» **WHAT IS BEING ASKED**
Quote every line below exactly and skip any picture.
START AVAILABLE DATA
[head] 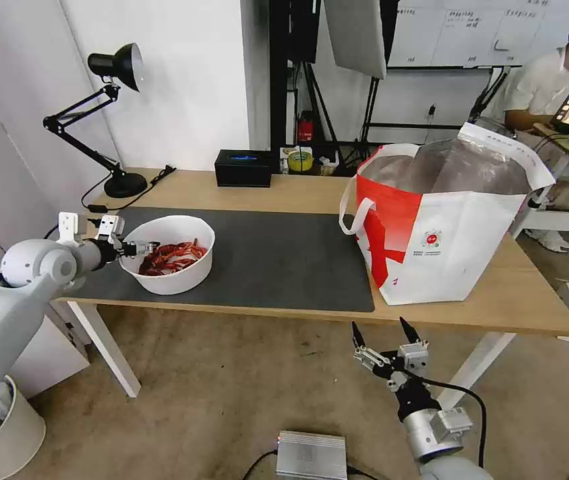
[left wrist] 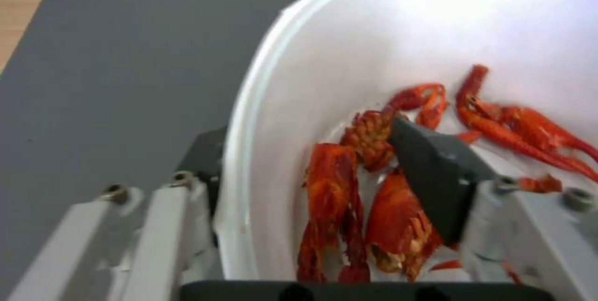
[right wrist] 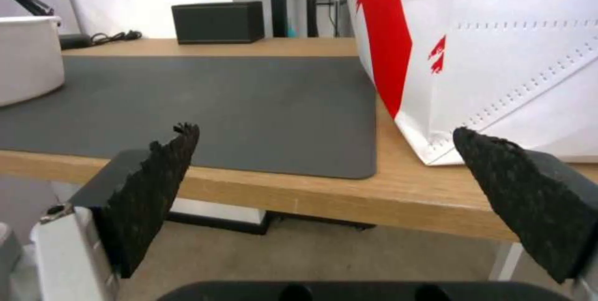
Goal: Pick up the trash from the table and place it into the takeout bag.
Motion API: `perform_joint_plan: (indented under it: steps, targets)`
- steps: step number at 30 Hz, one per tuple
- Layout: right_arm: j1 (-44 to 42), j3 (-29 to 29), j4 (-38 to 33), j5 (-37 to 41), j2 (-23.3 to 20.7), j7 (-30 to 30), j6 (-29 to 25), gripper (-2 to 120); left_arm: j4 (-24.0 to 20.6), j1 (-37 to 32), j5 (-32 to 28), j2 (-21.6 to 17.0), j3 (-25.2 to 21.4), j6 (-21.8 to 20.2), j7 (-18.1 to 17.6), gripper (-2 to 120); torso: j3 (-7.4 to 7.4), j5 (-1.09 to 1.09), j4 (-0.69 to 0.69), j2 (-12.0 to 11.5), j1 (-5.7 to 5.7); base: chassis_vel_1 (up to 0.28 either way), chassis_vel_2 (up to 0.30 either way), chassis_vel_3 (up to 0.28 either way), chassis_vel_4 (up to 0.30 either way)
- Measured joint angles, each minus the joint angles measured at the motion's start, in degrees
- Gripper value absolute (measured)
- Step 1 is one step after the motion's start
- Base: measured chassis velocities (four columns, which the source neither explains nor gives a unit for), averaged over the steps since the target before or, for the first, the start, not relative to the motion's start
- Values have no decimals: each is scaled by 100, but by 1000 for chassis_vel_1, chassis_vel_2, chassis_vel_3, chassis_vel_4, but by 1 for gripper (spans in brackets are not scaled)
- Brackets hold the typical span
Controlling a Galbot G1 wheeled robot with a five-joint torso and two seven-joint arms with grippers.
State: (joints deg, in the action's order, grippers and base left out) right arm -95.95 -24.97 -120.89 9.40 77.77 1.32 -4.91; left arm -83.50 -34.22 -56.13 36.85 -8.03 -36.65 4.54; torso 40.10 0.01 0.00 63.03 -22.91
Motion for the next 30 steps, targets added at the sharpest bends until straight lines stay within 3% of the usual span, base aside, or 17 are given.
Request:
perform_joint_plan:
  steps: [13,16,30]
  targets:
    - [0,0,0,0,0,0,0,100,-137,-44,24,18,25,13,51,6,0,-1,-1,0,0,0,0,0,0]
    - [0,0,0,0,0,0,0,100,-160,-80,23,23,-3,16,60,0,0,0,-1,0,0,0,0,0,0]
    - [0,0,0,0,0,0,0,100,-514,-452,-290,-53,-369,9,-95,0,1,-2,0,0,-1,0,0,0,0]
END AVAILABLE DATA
» **ANSWER TO THE PROBLEM**
[head] 
[left wrist] 
[right wrist] 
Goal: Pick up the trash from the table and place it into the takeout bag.
Motion API: `perform_joint_plan: (indented under it: steps, targets)`
- steps: step number at 30 Hz, one per tuple
- Layout: right_arm: j1 (-44 to 42), j3 (-29 to 29), j4 (-38 to 33), j5 (-37 to 41), j2 (-23.3 to 20.7), j7 (-30 to 30), j6 (-29 to 25), gripper (-2 to 120); left_arm: j4 (-24.0 to 20.6), j1 (-37 to 32), j5 (-32 to 28), j2 (-21.6 to 17.0), j3 (-25.2 to 21.4), j6 (-21.8 to 20.2), j7 (-18.1 to 17.6), gripper (-2 to 120); torso: j3 (-7.4 to 7.4), j5 (-1.09 to 1.09), j4 (-0.69 to 0.69), j2 (-12.0 to 11.5), j1 (-5.7 to 5.7); base: chassis_vel_1 (up to 0.28 either way), chassis_vel_2 (up to 0.30 either way), chassis_vel_3 (up to 0.28 either way), chassis_vel_4 (up to 0.30 either way)
- Measured joint angles, each minus the joint angles measured at the motion's start, in degrees
- Gripper value absolute (measured)
- Step 1 is one step after the motion's start
- Base: measured chassis velocities (four columns, which the source neither explains nor gives a unit for), averaged over the steps since the target before or, for the first, the start, not relative to the motion's start
- Values have no decimals: each is scaled by 100, but by 1000 for chassis_vel_1, chassis_vel_2, chassis_vel_3, chassis_vel_4, but by 1 for gripper (spans in brackets are not scaled)
- Brackets hold the typical span
Controlling a Galbot G1 wheeled robot with a five-joint torso and two seven-joint arms with grippers.
State: (joints deg, in the action's order, grippers and base left out) right arm -95.95 -24.97 -120.89 9.40 77.77 1.32 -4.91; left arm -83.50 -34.22 -56.13 36.85 -8.03 -36.65 4.54; torso 40.10 0.01 0.00 63.03 -22.91
Motion for the next 30 steps, targets added at the sharpest bends until straight lines stay within 3% of the usual span, base aside, or 17 are given.
Request:
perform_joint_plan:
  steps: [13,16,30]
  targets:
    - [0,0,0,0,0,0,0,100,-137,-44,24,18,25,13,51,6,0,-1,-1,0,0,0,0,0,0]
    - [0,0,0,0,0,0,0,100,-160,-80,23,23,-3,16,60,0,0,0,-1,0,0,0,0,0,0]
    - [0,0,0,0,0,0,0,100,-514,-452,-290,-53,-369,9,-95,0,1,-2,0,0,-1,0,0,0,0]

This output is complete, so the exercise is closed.